Task input:

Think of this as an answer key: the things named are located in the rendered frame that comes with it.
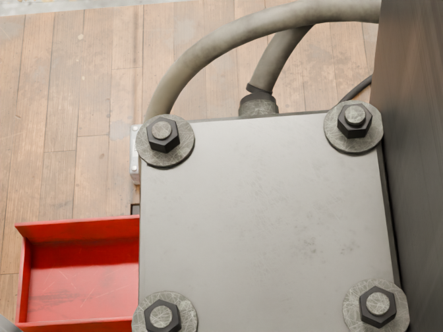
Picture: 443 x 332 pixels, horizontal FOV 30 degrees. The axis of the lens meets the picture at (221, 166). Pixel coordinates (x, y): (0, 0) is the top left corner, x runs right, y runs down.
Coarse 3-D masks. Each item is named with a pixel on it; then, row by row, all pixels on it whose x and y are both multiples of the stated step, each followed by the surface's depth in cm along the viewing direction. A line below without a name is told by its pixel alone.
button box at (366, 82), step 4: (368, 76) 102; (364, 80) 102; (368, 80) 102; (360, 84) 102; (364, 84) 102; (368, 84) 102; (356, 88) 101; (360, 88) 101; (352, 92) 101; (356, 92) 101; (344, 96) 101; (348, 96) 101; (352, 96) 101; (340, 100) 101; (344, 100) 101; (348, 100) 101
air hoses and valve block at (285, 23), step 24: (312, 0) 31; (336, 0) 31; (360, 0) 31; (240, 24) 31; (264, 24) 31; (288, 24) 31; (312, 24) 33; (192, 48) 32; (216, 48) 32; (288, 48) 32; (168, 72) 33; (192, 72) 33; (264, 72) 33; (168, 96) 34; (144, 120) 36
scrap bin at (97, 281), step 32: (32, 224) 91; (64, 224) 91; (96, 224) 92; (128, 224) 92; (32, 256) 96; (64, 256) 95; (96, 256) 95; (128, 256) 94; (32, 288) 94; (64, 288) 93; (96, 288) 93; (128, 288) 93; (32, 320) 92; (64, 320) 86; (96, 320) 85; (128, 320) 85
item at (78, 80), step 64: (256, 0) 110; (0, 64) 109; (64, 64) 108; (128, 64) 107; (256, 64) 106; (320, 64) 105; (0, 128) 105; (64, 128) 104; (128, 128) 103; (0, 192) 100; (64, 192) 100; (128, 192) 99; (0, 256) 96
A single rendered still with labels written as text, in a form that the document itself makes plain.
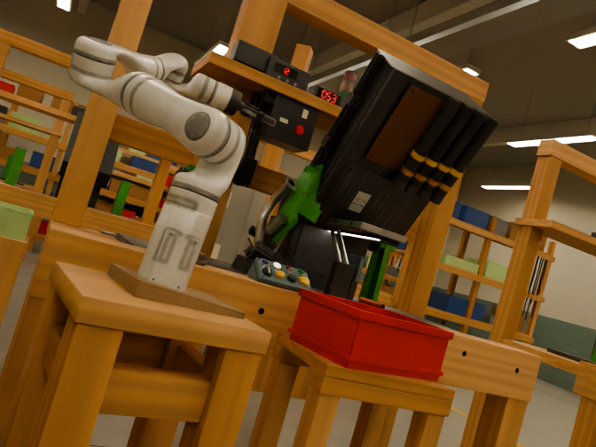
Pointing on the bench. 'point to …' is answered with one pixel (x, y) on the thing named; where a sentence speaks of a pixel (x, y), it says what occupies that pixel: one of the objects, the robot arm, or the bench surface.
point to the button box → (276, 276)
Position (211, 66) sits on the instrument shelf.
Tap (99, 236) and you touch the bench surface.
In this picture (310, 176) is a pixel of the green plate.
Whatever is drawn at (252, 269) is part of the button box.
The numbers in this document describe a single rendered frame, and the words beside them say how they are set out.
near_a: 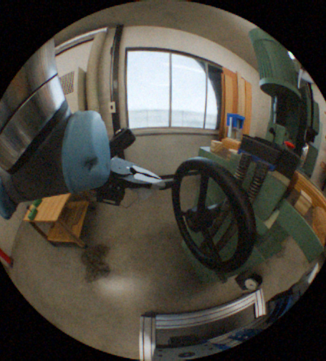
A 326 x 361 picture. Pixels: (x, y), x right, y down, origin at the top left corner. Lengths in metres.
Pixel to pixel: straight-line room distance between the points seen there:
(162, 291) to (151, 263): 0.26
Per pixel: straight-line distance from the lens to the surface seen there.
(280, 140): 0.43
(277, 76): 0.46
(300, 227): 0.35
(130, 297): 1.05
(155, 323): 0.83
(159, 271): 1.03
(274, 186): 0.23
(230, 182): 0.16
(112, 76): 1.57
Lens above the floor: 1.02
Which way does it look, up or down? 33 degrees down
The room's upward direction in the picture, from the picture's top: straight up
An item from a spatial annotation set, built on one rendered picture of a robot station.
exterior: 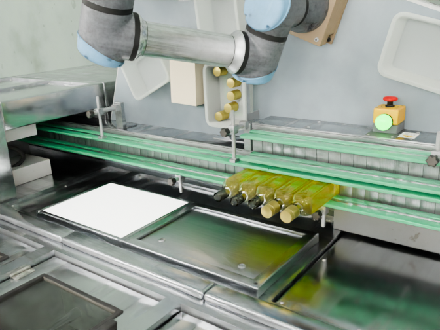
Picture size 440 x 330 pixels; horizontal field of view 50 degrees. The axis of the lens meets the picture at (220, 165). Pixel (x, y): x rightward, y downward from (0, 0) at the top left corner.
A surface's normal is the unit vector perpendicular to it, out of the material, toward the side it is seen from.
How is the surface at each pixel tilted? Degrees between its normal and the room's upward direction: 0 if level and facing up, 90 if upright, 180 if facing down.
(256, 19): 8
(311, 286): 90
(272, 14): 7
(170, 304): 90
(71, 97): 90
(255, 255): 90
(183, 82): 0
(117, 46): 59
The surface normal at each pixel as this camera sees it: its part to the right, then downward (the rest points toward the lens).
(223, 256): -0.04, -0.95
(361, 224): -0.59, 0.28
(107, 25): 0.24, 0.57
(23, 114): 0.80, 0.15
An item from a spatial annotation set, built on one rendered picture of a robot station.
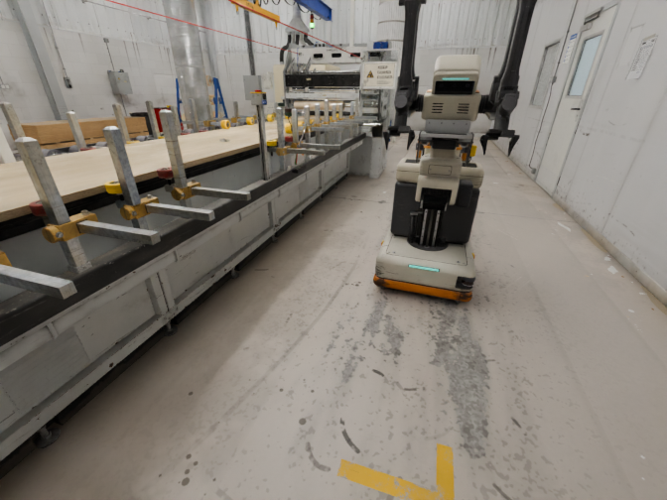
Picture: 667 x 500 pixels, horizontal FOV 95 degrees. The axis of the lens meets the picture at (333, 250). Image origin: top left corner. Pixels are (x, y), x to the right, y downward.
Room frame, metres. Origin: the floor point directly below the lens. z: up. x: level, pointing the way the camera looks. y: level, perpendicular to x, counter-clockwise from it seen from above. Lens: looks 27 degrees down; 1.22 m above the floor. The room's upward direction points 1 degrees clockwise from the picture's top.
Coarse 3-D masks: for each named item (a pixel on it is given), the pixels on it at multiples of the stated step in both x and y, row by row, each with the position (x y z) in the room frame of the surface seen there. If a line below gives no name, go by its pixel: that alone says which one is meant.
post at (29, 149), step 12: (24, 144) 0.84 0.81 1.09; (36, 144) 0.86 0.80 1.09; (24, 156) 0.84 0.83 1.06; (36, 156) 0.85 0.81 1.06; (36, 168) 0.84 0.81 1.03; (48, 168) 0.86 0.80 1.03; (36, 180) 0.84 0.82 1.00; (48, 180) 0.85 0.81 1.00; (48, 192) 0.84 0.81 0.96; (48, 204) 0.84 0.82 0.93; (60, 204) 0.86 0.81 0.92; (48, 216) 0.84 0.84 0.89; (60, 216) 0.84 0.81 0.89; (72, 240) 0.85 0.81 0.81; (72, 252) 0.84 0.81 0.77; (72, 264) 0.84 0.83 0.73
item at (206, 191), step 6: (168, 186) 1.39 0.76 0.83; (174, 186) 1.38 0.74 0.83; (198, 192) 1.34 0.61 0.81; (204, 192) 1.33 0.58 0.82; (210, 192) 1.32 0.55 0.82; (216, 192) 1.31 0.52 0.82; (222, 192) 1.30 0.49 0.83; (228, 192) 1.29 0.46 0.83; (234, 192) 1.28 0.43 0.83; (240, 192) 1.28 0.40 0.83; (246, 192) 1.28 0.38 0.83; (234, 198) 1.28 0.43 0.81; (240, 198) 1.27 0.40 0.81; (246, 198) 1.27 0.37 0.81
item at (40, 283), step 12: (0, 264) 0.65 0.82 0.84; (0, 276) 0.61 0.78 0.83; (12, 276) 0.59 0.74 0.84; (24, 276) 0.60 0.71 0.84; (36, 276) 0.60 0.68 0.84; (48, 276) 0.60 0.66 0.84; (24, 288) 0.59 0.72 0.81; (36, 288) 0.57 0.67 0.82; (48, 288) 0.56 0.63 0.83; (60, 288) 0.55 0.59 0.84; (72, 288) 0.57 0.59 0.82
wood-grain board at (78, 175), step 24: (288, 120) 4.24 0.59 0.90; (144, 144) 2.16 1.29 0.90; (192, 144) 2.18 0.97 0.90; (216, 144) 2.19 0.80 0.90; (240, 144) 2.20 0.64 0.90; (0, 168) 1.41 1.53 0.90; (24, 168) 1.42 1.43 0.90; (72, 168) 1.43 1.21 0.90; (96, 168) 1.43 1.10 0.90; (144, 168) 1.44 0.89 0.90; (0, 192) 1.03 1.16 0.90; (24, 192) 1.04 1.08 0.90; (72, 192) 1.04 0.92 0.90; (96, 192) 1.12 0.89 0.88; (0, 216) 0.84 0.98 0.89
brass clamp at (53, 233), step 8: (72, 216) 0.90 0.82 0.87; (80, 216) 0.90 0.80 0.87; (88, 216) 0.91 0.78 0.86; (48, 224) 0.84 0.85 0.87; (64, 224) 0.84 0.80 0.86; (72, 224) 0.86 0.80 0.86; (48, 232) 0.81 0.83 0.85; (56, 232) 0.82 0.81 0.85; (64, 232) 0.83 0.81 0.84; (72, 232) 0.85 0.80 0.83; (80, 232) 0.87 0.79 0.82; (48, 240) 0.82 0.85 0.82; (56, 240) 0.81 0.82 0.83; (64, 240) 0.82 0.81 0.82
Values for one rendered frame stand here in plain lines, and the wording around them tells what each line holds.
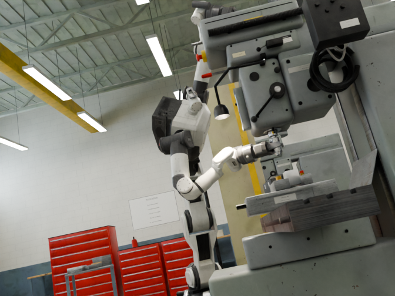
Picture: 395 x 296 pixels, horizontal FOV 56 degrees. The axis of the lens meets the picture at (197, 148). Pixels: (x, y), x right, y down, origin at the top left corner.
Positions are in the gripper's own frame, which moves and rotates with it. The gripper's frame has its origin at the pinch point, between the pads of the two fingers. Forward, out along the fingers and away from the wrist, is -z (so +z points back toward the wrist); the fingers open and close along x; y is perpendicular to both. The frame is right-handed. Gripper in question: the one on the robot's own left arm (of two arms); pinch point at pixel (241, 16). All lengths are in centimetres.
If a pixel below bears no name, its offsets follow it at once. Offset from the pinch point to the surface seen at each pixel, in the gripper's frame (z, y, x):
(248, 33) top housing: -11.3, -13.3, 12.7
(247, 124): -20, -54, 5
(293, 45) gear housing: -31.3, -14.1, 6.7
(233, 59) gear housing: -8.4, -27.3, 14.5
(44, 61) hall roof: 728, 69, -532
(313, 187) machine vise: -58, -74, 22
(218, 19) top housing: 3.8, -10.0, 16.1
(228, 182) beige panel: 32, -86, -158
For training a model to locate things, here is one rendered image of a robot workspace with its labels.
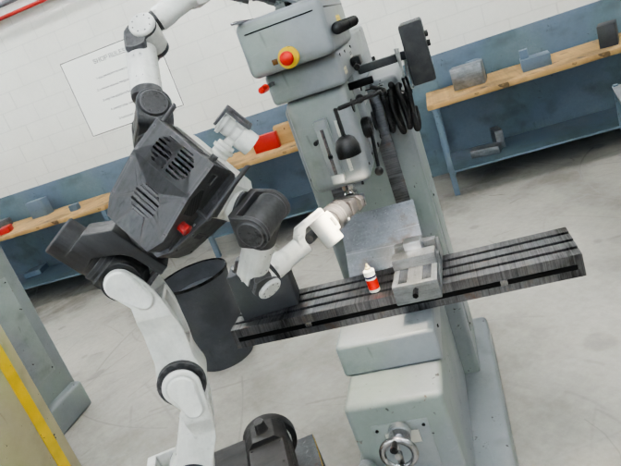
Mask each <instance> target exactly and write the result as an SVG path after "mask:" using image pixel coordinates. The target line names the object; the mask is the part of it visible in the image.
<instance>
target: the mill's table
mask: <svg viewBox="0 0 621 466"><path fill-rule="evenodd" d="M375 274H376V277H377V280H378V283H379V286H380V290H379V291H378V292H376V293H370V291H369V289H368V286H367V283H366V280H365V277H364V275H359V276H353V277H349V278H344V279H340V280H336V281H333V282H328V283H324V284H321V285H317V286H312V287H308V288H301V289H300V290H299V301H298V304H297V305H294V306H291V307H288V308H285V309H282V310H279V311H276V312H272V313H267V314H265V315H261V316H258V317H255V318H252V319H249V320H246V321H245V320H244V318H243V316H242V314H241V313H240V316H239V317H238V318H237V320H236V322H235V325H233V327H232V329H231V331H230V332H231V334H232V337H233V339H234V340H235V343H236V345H237V348H238V349H242V348H246V347H251V346H255V345H260V344H264V343H269V342H273V341H277V340H282V339H287V338H291V337H299V336H304V335H308V334H312V333H317V332H322V331H325V330H330V329H335V328H338V327H343V326H348V325H355V324H360V323H365V322H369V321H373V320H378V319H383V318H387V317H391V316H396V315H400V314H405V313H413V312H417V311H422V310H426V309H431V308H435V307H440V306H444V305H448V304H453V303H458V302H461V301H466V300H474V299H478V298H483V297H488V296H492V295H496V294H501V293H506V292H509V291H514V290H519V289H523V288H531V287H536V286H540V285H544V284H549V283H554V282H558V281H562V280H567V279H571V278H576V277H580V276H586V275H587V274H586V269H585V265H584V261H583V256H582V253H581V251H580V249H579V248H578V245H577V244H576V242H575V241H574V240H573V238H572V237H571V235H570V234H569V233H568V230H567V229H566V227H561V228H558V229H553V230H549V231H545V232H542V233H537V234H533V235H529V236H526V237H521V238H517V239H511V240H506V241H502V242H498V243H494V244H490V245H486V246H482V247H478V248H474V249H470V250H466V251H459V252H455V253H451V254H447V255H443V297H442V298H437V299H432V300H424V301H419V302H414V303H410V304H405V305H400V306H397V304H396V299H395V296H394V293H393V290H392V286H393V280H394V274H395V271H394V268H393V267H392V268H387V269H384V270H380V271H376V272H375Z"/></svg>
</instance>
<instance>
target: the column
mask: <svg viewBox="0 0 621 466"><path fill-rule="evenodd" d="M370 75H372V77H373V80H374V83H373V84H372V85H374V86H377V85H380V84H383V86H380V87H384V88H386V92H387V90H388V89H389V87H388V83H389V82H390V81H392V82H393V83H394V84H395V85H396V83H397V82H400V83H402V87H401V90H405V88H404V85H403V82H402V80H401V78H402V73H401V69H400V66H399V65H398V62H396V63H394V64H391V65H388V66H385V67H380V68H377V69H375V70H372V71H370V73H369V74H368V76H370ZM368 76H367V77H368ZM369 100H370V103H371V109H372V112H373V113H374V116H375V119H376V123H377V127H378V130H379V133H380V134H381V136H382V138H381V144H380V148H379V152H378V158H379V163H380V167H382V168H383V169H384V173H383V174H382V175H381V176H377V175H376V174H375V172H374V170H375V168H376V163H375V158H374V155H373V159H374V164H373V168H372V171H371V176H370V177H369V178H368V179H366V180H363V182H364V184H363V185H362V184H361V182H357V183H355V184H356V187H355V188H354V189H355V190H357V191H358V194H360V193H362V192H363V193H364V196H365V198H364V199H365V202H366V205H365V206H364V208H363V209H362V210H361V211H360V212H356V213H355V215H356V214H360V213H362V212H363V213H364V212H367V211H370V210H374V209H378V208H382V207H385V206H388V205H392V204H396V203H399V202H405V201H409V200H413V202H414V205H415V209H416V213H417V217H418V220H419V224H420V231H421V235H422V237H423V238H427V237H430V236H435V237H438V238H439V240H440V244H441V247H442V251H443V255H447V254H451V253H454V251H453V248H452V244H451V241H450V238H449V235H448V231H447V227H446V224H445V220H444V215H443V212H442V208H441V205H440V202H439V199H438V195H437V191H436V188H435V185H434V182H433V176H432V172H431V169H430V166H429V162H428V159H427V155H426V153H425V149H424V146H423V142H422V139H421V135H420V132H419V131H416V130H415V129H414V128H413V129H408V128H407V123H406V120H405V117H404V114H403V111H402V108H401V106H400V104H399V106H400V111H401V114H402V117H403V119H404V122H405V125H406V128H407V133H406V134H402V133H401V132H400V130H399V129H398V127H397V126H396V132H395V133H391V132H390V129H389V125H388V121H387V117H386V113H385V112H384V106H383V104H382V101H381V98H380V95H379V94H378V95H376V96H373V97H372V98H369ZM398 103H399V101H398ZM286 117H287V120H288V123H289V126H290V128H291V131H292V133H293V136H294V139H295V142H296V145H297V147H298V151H299V154H300V157H301V160H302V163H303V165H304V167H305V170H306V173H307V176H308V179H309V181H310V185H311V188H312V191H313V194H314V197H315V199H316V202H317V204H318V207H319V208H322V209H323V208H324V207H325V206H327V205H328V204H329V203H330V202H331V201H332V200H333V199H334V198H336V197H342V196H345V195H344V193H345V191H343V190H342V187H340V188H337V189H333V190H328V191H325V192H319V191H317V190H316V189H315V188H314V187H313V184H312V181H311V177H310V174H309V171H308V168H307V166H306V163H305V161H304V158H303V155H302V152H301V150H300V147H299V144H298V140H297V137H296V134H295V131H294V129H293V127H292V124H291V121H290V118H289V115H288V112H287V110H286ZM354 189H353V190H354ZM333 249H334V252H335V257H336V260H337V261H338V264H339V267H340V270H341V273H342V276H343V278H349V272H348V266H347V254H346V250H345V245H344V241H343V238H342V239H341V240H339V241H338V242H337V243H336V244H335V245H334V246H333ZM444 307H445V310H446V314H447V317H448V320H449V324H450V326H451V329H452V333H453V336H454V340H455V342H456V345H457V351H458V354H459V358H460V360H461V363H462V367H463V370H464V374H470V373H476V372H478V371H479V370H480V363H479V357H478V351H477V345H476V339H475V334H474V327H473V322H472V316H471V313H470V309H469V304H468V301H467V300H466V301H461V302H458V303H453V304H448V305H445V306H444Z"/></svg>
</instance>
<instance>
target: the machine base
mask: <svg viewBox="0 0 621 466"><path fill-rule="evenodd" d="M472 322H473V327H474V334H475V339H476V345H477V351H478V357H479V363H480V370H479V371H478V372H476V373H470V374H465V377H466V386H467V393H468V402H469V417H470V424H471V433H472V440H473V448H474V456H475V464H476V466H518V457H517V452H516V448H515V444H514V439H513V435H512V430H511V425H510V422H509V417H508V412H507V407H506V404H505V395H504V390H503V386H502V382H501V377H500V373H499V368H498V363H497V360H496V355H495V350H494V345H493V340H492V336H491V332H490V329H489V326H488V322H487V320H486V318H484V317H478V318H473V319H472Z"/></svg>
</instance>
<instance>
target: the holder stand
mask: <svg viewBox="0 0 621 466"><path fill-rule="evenodd" d="M234 266H235V265H232V266H231V267H230V270H229V273H228V276H227V278H226V279H227V281H228V284H229V286H230V287H231V290H232V292H233V294H234V297H235V299H236V302H237V305H238V308H239V309H240V311H241V314H242V316H243V318H244V320H245V321H246V320H249V319H252V318H255V317H258V316H261V315H265V314H267V313H272V312H276V311H279V310H282V309H285V308H288V307H291V306H294V305H297V304H298V301H299V288H298V284H297V282H296V279H295V277H294V275H293V272H292V270H290V271H289V272H287V273H286V274H285V275H284V276H283V277H279V280H280V281H281V284H280V287H279V289H278V290H277V291H276V292H275V294H274V295H272V296H271V297H269V298H267V299H261V298H260V297H258V296H255V295H254V294H253V293H252V289H251V288H250V286H247V285H246V284H245V283H244V282H243V281H242V280H241V278H240V277H238V276H237V274H236V273H235V272H234Z"/></svg>
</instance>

How to complete this task: Print, word for word, the lines above that run from the line containing "Tap (99, 236)" to the line containing "Which way does", both included. Keep the pictures out.

Task output:
Tap (99, 236) and you touch the bench surface.
In this picture (310, 176) is a pixel of the green plate.
Whatever is drawn at (252, 269) is part of the button box.
The numbers in this document describe a single rendered frame, and the words beside them say how they are set out.
near_a: 
A 326 x 361 picture. Pixels: (x, y), x right, y down, origin at the top left corner. Lengths in metres.
Pixel to pixel: straight-line room distance between the points seen there:
(162, 291) to (151, 263): 0.26
Per pixel: straight-line distance from the lens to the surface seen there.
(280, 140): 0.43
(277, 76): 0.46
(300, 227): 0.35
(130, 297): 1.05
(155, 323): 0.83
(159, 271): 1.03
(274, 186): 0.23
(230, 182): 0.16
(112, 76): 1.57
Lens above the floor: 1.02
Which way does it look, up or down? 33 degrees down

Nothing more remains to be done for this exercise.